Os resultados a longo prazo [4] confirmam a avaliação inicial que teve lugar em 2010. Nessa altura, o parâmetro primário tinha mostrado uma redução de risco superior a 40% e um benefício de sobrevivência naqueles que tinham completado a quimioterapia de indução com hipertermia. 28,8% contra 12,7% responderam ao respectivo tratamento. O ensaio foi mais eficaz para os sarcomas retroperitoneal e abdominal (não-extremidade).
Segurança aceitável
Em termos de segurança, os resultados da estratégia de tratamento combinado foram mistos. Os autores falaram de uma “toxicidade moderada”, e o tratamento poderia geralmente ser efectuado em segurança. A terapia comparativa já representa um fardo para os pacientes, que só é aumentado de forma limitada pela hipertermia. Se havia uma morte associada a um tratamento apenas com quimioterapia, havia duas com hipertermia simultânea. Leucopénias graves eram significativamente mais frequentes, foram também encontradas trombocitopénias em 17% vs. 13,8% dos casos (possivelmente devido ao co-tratamento térmico da medula óssea, especialmente em grandes tumores abdominais ou pélvicos). Os pacientes poderiam ter sido mais susceptíveis a tais efeitos da quimioterapia por causa do calor. Houve também vários efeitos secundários específicos, tais como dor e queimaduras de pele em graus variáveis. A pressão das “almofadas” de silicone/água que rodeiam o paciente no aplicador (e que se destinam a visar as ondas para a área de cobertura) foi por vezes considerada desconfortável e pode ter promovido vómitos e neurotoxicidade local em alguns casos, especialmente em pacientes após cirurgia e radioterapia.

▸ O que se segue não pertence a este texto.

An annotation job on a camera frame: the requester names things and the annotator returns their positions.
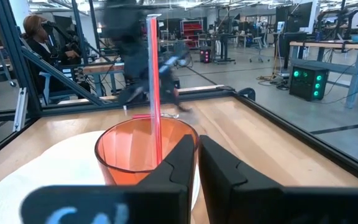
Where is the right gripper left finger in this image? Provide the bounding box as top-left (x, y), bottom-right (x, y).
top-left (20, 134), bottom-right (198, 224)

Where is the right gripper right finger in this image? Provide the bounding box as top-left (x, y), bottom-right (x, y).
top-left (198, 134), bottom-right (358, 224)

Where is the red plastic straw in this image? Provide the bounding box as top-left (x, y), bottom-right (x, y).
top-left (145, 13), bottom-right (164, 167)

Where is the wooden workbench with blue legs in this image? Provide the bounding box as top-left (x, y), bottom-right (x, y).
top-left (39, 60), bottom-right (127, 105)

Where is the orange translucent plastic cup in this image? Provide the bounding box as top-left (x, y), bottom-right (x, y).
top-left (94, 116), bottom-right (200, 187)

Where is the red storage rack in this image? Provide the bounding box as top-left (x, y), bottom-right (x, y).
top-left (181, 19), bottom-right (204, 50)

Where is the black computer with pink lights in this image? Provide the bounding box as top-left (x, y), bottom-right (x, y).
top-left (198, 47), bottom-right (213, 64)

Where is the person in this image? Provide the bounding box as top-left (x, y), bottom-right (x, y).
top-left (21, 14), bottom-right (84, 94)

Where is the office chair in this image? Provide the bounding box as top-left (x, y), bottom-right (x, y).
top-left (248, 35), bottom-right (270, 64)

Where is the white round plate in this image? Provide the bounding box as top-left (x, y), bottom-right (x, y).
top-left (0, 129), bottom-right (202, 224)

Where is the black computer with green lights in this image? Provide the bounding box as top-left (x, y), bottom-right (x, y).
top-left (288, 64), bottom-right (330, 102)

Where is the black monitor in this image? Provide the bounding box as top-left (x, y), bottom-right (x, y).
top-left (274, 1), bottom-right (319, 35)

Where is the wooden workbench with grey legs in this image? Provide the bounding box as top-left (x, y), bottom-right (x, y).
top-left (288, 39), bottom-right (358, 110)

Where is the metal spoon with orange handle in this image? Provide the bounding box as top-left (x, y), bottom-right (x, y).
top-left (131, 113), bottom-right (180, 120)

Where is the black aluminium table frame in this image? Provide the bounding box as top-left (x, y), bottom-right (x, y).
top-left (0, 0), bottom-right (358, 188)

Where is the floor cable bundle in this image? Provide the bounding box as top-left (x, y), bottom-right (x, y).
top-left (255, 73), bottom-right (291, 91)

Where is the silver frame corner bracket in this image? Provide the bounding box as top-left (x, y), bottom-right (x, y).
top-left (12, 87), bottom-right (30, 133)

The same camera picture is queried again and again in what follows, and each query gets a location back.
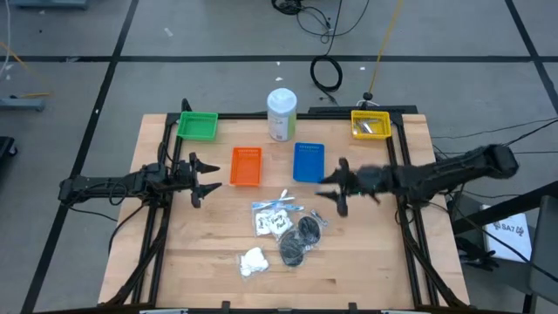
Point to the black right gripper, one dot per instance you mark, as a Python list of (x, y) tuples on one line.
[(370, 179)]

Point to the white disinfecting wipes canister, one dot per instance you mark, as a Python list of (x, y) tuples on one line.
[(282, 109)]

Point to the bagged pads handwritten label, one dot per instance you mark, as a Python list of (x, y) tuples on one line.
[(280, 221)]

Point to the bagged blue white toothbrush kit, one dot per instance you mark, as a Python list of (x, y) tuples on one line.
[(276, 202)]

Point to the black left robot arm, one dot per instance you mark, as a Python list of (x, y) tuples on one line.
[(96, 183)]

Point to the black ball mount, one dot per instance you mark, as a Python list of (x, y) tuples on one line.
[(368, 96)]

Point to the bagged white cotton balls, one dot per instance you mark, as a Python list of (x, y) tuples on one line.
[(254, 261)]

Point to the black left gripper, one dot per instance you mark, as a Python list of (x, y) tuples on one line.
[(185, 176)]

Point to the black metal beam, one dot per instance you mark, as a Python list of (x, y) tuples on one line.
[(501, 211)]

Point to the grey metal foot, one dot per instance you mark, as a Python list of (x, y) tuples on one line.
[(22, 104)]

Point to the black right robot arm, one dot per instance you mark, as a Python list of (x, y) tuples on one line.
[(457, 170)]

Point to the black caster wheel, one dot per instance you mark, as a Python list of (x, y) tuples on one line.
[(6, 146)]

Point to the green plastic basket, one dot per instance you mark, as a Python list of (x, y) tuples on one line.
[(198, 126)]

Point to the white printed cardboard box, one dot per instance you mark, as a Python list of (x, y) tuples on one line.
[(510, 235)]

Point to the bagged small white pads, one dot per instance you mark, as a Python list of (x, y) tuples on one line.
[(261, 223)]

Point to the blue plastic basket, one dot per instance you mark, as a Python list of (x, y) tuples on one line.
[(308, 163)]

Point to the yellow plastic basket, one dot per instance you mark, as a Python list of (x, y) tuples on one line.
[(383, 124)]

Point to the orange plastic basket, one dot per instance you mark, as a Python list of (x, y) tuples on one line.
[(246, 168)]

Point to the black aluminium table frame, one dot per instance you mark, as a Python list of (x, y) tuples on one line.
[(244, 116)]

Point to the black crumpled object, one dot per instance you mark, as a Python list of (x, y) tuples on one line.
[(477, 257)]

Continua a ser questionável se a relação risco-benefício da abordagem terapêutica seria assim também positiva em doentes com menor risco. A hipertermia também está actualmente a ser testada num grande ensaio de fase III em carcinomas pancreáticos ressecados.
Literatura:
- Issels RD: A hipertermia aumenta a quimioterapia. Eur J Cancer 2008 Nov; 44(17): 2546-2554.
- Issels RD, et al: Ifosfamide plus etoposide combined with regional hyperthermia in patients with local advanced sarcomas: um estudo de fase II. J Clin Oncol 1990; 8(11): 1818-1829.

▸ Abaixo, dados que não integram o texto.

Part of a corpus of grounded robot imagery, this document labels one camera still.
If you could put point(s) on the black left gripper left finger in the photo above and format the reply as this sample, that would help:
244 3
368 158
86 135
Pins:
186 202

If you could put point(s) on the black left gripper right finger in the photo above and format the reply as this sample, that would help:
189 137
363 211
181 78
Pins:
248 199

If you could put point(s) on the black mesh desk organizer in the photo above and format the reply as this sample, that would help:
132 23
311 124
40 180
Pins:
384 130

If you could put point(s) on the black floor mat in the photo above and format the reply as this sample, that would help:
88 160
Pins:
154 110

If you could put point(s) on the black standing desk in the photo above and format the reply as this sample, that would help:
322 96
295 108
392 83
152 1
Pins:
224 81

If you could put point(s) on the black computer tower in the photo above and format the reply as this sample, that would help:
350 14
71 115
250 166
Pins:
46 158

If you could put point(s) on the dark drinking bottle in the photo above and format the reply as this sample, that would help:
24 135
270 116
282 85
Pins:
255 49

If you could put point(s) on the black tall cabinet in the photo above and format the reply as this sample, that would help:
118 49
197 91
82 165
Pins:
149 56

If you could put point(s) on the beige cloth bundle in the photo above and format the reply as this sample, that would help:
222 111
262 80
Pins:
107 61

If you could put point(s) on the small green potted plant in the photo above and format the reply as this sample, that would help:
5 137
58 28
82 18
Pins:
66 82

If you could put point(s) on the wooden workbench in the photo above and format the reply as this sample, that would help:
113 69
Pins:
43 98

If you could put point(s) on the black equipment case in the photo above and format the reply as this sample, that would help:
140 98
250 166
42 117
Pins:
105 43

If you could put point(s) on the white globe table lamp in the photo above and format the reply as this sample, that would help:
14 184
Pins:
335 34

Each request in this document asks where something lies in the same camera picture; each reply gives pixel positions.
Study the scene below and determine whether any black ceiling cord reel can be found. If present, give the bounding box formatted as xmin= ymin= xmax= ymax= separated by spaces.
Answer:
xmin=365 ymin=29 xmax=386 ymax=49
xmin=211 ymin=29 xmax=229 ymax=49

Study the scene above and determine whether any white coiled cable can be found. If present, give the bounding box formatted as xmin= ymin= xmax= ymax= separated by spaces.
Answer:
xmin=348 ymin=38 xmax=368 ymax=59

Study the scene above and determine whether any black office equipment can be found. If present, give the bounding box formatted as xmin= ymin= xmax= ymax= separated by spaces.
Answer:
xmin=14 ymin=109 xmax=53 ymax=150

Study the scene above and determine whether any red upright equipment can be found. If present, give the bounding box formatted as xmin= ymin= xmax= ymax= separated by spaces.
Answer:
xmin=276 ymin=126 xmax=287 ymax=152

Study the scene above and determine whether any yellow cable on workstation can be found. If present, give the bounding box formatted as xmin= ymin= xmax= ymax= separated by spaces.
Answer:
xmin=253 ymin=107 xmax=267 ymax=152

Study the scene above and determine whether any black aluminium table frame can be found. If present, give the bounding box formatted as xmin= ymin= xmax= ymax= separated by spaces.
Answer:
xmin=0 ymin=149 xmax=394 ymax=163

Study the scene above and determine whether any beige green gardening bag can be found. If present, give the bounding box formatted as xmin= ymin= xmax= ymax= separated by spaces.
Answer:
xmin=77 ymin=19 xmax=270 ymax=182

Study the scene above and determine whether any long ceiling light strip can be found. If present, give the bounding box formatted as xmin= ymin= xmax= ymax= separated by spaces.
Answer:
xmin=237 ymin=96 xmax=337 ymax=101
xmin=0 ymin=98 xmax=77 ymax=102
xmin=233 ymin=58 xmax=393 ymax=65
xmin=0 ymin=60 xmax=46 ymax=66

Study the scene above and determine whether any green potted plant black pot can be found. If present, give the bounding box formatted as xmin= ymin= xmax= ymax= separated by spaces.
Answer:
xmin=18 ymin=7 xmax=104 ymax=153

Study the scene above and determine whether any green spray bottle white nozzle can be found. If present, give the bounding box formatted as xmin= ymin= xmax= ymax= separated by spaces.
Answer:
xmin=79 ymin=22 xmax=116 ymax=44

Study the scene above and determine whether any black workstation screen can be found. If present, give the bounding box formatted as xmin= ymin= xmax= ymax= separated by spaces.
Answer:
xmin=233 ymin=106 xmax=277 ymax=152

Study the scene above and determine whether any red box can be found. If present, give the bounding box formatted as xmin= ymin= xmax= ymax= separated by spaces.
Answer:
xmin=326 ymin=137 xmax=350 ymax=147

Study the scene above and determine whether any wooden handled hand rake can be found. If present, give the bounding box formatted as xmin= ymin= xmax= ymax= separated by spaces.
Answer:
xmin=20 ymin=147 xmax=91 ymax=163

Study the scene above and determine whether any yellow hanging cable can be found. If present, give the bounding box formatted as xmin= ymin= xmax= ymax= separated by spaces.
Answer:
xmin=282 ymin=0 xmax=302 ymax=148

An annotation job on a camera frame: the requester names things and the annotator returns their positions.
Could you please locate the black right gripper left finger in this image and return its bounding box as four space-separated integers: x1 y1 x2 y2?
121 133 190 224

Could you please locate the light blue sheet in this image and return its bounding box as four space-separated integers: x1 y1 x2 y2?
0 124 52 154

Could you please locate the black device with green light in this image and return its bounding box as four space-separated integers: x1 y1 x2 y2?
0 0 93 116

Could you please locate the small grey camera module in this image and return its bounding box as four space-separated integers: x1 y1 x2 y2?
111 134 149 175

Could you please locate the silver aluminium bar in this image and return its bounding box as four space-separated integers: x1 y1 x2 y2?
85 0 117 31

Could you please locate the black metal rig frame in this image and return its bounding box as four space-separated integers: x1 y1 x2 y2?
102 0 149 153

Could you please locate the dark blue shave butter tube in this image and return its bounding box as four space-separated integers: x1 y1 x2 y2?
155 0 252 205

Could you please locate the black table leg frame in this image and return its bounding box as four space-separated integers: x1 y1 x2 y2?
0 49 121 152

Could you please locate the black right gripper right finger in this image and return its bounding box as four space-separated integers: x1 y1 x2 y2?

- Issels RD, et al: quimioterapia neo-adjuvante sozinha ou com hipertermia regional para sarcoma localizado de tecidos moles de alto risco: um estudo multicêntrico randomizado de fase 3. Lancet Oncol 2010 Jun; 11(6): 561-570.

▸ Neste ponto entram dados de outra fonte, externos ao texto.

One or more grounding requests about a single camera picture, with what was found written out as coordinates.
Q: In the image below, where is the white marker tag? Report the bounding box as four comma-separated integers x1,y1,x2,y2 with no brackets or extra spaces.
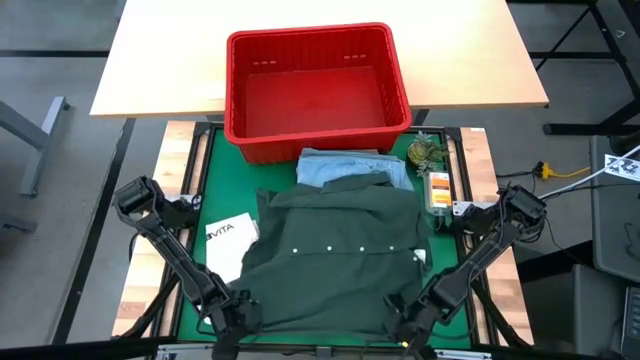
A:
603,153,640,182

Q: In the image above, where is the black keyboard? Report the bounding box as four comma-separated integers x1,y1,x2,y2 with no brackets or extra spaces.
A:
619,285,640,359

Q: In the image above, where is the small artificial potted plant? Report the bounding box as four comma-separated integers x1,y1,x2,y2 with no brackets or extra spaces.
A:
406,130,450,177

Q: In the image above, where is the pale blue denim garment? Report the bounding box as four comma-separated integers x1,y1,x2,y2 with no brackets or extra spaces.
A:
295,148,416,192

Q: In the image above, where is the light wood table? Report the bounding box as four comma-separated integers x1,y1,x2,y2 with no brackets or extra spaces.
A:
89,0,550,120

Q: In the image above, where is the dark green garment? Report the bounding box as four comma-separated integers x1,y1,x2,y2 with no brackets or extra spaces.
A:
227,172,436,337

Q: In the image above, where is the orange and white card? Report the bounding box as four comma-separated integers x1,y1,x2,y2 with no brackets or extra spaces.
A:
423,170,454,217

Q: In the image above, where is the cream canvas tote bag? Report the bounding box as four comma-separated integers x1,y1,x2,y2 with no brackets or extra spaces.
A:
204,212,261,285

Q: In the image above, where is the white cable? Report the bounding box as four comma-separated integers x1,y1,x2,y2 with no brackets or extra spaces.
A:
537,143,640,201

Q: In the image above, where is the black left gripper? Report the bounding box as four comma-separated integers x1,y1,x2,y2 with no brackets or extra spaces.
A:
212,288,264,360

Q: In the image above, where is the grey cabinet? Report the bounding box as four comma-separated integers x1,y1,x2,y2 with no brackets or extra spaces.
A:
589,134,640,284

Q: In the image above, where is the silver frame bracket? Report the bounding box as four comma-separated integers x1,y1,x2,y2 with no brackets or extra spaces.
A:
155,343,201,360
433,348,492,360

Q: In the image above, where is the black metal stand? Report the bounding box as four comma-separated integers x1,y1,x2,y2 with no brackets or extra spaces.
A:
529,0,640,136

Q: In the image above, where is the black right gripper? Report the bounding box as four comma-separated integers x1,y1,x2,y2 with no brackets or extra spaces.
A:
383,294,451,360

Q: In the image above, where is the red plastic laundry bin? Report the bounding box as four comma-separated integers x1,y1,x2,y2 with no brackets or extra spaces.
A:
224,21,414,165

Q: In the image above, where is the green table mat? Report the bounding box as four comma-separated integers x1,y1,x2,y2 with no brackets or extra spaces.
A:
178,128,472,350

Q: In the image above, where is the grey box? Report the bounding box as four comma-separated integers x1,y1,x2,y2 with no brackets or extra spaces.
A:
519,263,626,356

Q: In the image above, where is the black cable bundle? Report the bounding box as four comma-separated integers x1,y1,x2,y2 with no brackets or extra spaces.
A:
494,169,551,246

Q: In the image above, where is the black aluminium table frame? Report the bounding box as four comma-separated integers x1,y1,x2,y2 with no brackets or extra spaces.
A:
112,121,534,360

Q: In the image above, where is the grey metal stand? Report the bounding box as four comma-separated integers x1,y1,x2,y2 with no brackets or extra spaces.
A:
0,96,71,199

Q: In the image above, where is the yellow floor cable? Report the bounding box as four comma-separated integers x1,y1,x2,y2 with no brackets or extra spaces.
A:
534,160,591,180

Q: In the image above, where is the black diagonal strut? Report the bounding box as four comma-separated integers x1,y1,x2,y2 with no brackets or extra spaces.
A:
469,279,532,349
119,272,184,339

- Issels RD, et al: Effect of Neoadjuvant Chemotherapy Plus Regional Hyperthermia on Long-term Outcomes Among Patients With Localized High-Risk Soft Tissue Sarcoma. O EORTC 62961-ESHO 95 Ensaio Clínico Aleatório. JAMA Oncol 2018. DOI:10.1001/jamaoncol.2017.4996 [Epub ahead of Print].
InFo ONCOLOGy & HaEMATOLOGy 2018; 6(3): 5-6.